Pueblo pequeño, premio gordo, infierno grande
Imagino que ya hay unos cuantos guionistas, directores y productores españoles preparando películas inspiradas en el lío del pueblo leonés de Villamanín con la lotería navideña. Lo que no sabemos es si acabará siendo una comedia costumbrista con final feliz, o saldrá un As bestas con papeletas en vez de molinos eólicos. Lo que seguro no inspirará es el próximo anuncio de la lotería, que siempre es un canto a la generosidad y al amor al prójimo, con gente regalándose papeletas por sorpresa.
Los más de 400 vecinos agraciados de Villamanín tienen un problema. O para ser más precisos: tienen un problema y 36 millones de euros. Así dicho parece menos problema, qué ganas de discutir cuando te han caído del cielo todos esos millones, ¿verdad? Pero resulta que es al contrario: el dinero no alivia el problema, sino que es el problema mismo. Hasta hace una semana convivían en paz, colaboraban en las fiestas populares y agradecían a los chavales que vendían papeletas porque daban vidilla a un pueblo declinante. Ahora, con 36 millones a repartir, todo es bronca, sospechas, acusaciones y viejas rencillas.
Desde fuera no entendemos que no se pongan de acuerdo, con lo fácil que parece renunciar a unos pocos miles de euros y así cobrar todo el mundo un premio con el que antes no contaban. Todos lo tenemos clarísimo, vemos los 36 millones que sí están y no los cuatro millones desaparecidos. Pero no es una cuestión de distancia, creo: no entendemos el desencuentro, no porque no estemos en el pueblo, sino porque no tenemos esos 80.000 euros por papeleta que ellos sí tienen y que nublan sus decisiones. Yo digo con toda seguridad que, si me pasase a mí, renunciaría a un 5% o un 10% para repartir a los afectados, y por justicia incluiría en el reparto a esos chavales que han sido obligados a renunciar a su parte como pena por su despiste. Pero yo no tengo una papeleta premiada, no me conozco en esas circunstancias, puedo mostrarme generoso y acusar a otros de codiciosos.

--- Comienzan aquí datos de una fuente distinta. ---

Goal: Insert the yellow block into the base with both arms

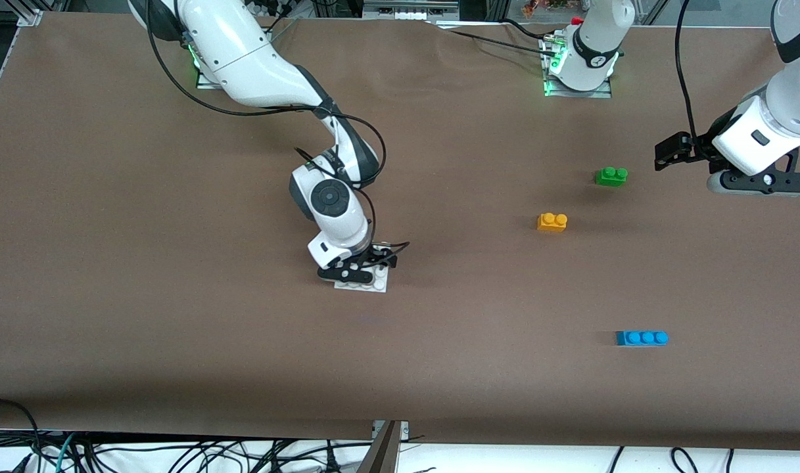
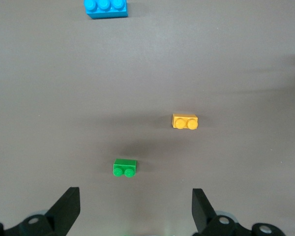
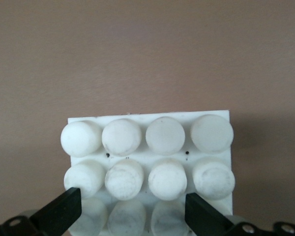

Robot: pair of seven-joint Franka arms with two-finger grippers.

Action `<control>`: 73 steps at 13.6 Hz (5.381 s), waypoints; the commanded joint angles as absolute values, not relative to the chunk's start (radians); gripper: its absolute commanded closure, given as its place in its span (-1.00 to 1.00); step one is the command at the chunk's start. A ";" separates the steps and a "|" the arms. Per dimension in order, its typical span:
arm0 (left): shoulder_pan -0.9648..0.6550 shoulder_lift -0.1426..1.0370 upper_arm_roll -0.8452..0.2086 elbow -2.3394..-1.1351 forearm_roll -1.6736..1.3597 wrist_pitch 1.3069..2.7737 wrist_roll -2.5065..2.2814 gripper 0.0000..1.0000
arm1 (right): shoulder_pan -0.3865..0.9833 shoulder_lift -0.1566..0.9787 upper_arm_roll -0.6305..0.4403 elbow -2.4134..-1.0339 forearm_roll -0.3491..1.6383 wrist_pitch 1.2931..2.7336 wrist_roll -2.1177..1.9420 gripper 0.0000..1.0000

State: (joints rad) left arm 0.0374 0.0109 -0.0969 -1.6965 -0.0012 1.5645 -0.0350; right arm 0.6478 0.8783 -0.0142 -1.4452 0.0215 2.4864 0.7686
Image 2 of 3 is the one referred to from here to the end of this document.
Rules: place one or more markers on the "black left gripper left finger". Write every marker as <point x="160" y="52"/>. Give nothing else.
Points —
<point x="64" y="211"/>

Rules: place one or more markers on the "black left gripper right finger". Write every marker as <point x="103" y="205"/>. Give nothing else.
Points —
<point x="202" y="214"/>

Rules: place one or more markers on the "yellow two-stud toy block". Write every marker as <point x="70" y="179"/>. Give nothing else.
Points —
<point x="184" y="118"/>

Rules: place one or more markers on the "green two-stud toy block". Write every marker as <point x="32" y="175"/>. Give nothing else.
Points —
<point x="125" y="163"/>

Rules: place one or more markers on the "blue three-stud toy block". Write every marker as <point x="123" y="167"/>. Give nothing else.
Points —
<point x="105" y="13"/>

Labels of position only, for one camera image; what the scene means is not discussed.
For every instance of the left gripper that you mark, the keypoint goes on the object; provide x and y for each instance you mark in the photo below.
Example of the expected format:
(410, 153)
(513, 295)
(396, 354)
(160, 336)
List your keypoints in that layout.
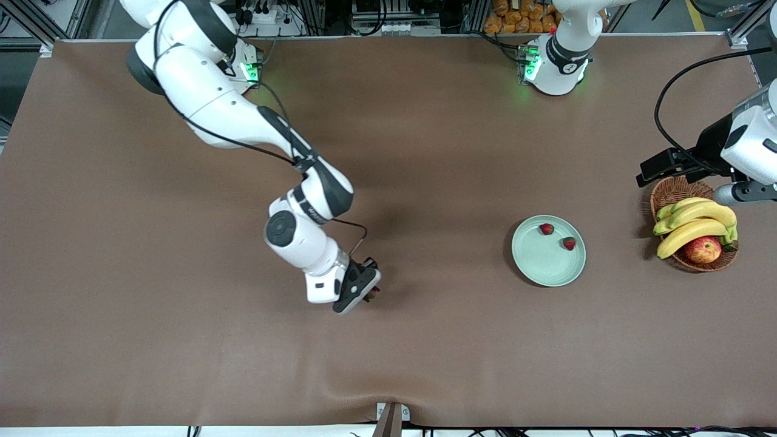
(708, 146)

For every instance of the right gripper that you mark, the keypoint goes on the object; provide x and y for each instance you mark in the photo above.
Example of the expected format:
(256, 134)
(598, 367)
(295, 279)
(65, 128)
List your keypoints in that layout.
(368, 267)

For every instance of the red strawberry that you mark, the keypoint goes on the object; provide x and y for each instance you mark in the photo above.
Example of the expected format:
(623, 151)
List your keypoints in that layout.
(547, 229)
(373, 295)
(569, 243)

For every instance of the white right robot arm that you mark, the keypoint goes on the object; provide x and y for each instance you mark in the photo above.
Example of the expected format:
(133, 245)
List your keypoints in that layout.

Los que no somos ricos y vivimos de nuestro trabajo, sabemos que las familias bien avenidas empiezan a romperse precisamente cuando llega el dinero. Una herencia, un piso por vender y repartir entre hermanos, sacan lo peor de cada casa, y se convierten en un problema que no existía cuando no había esa expectativa de ganancia. Si pasa entre hermanos, qué no pasará entre cientos de vecinos, cada uno con sus cuentas de la lechera. Tampoco creo que sea una cuestión de “pueblo pequeño, infierno grande”, que siempre nos encanta señalar al mundo rural como fuente de pasiones oscuras. El verdadero odio no está en los pueblos sino en las comunidades de vecinos de cualquier bloque residencial cuando hay que ponerse de acuerdo en una derrama o pedir a los morosos que se pongan al día. Ahí sí que vuelan puñales.
Siempre que preguntan a los agraciados de un premio qué harán con el dinero, la respuesta suele ser “tapar agujeros”. Ojalá los vecinos de Villamanín sean capaces de tapar el enorme boquete que se les ha abierto. Ánimo.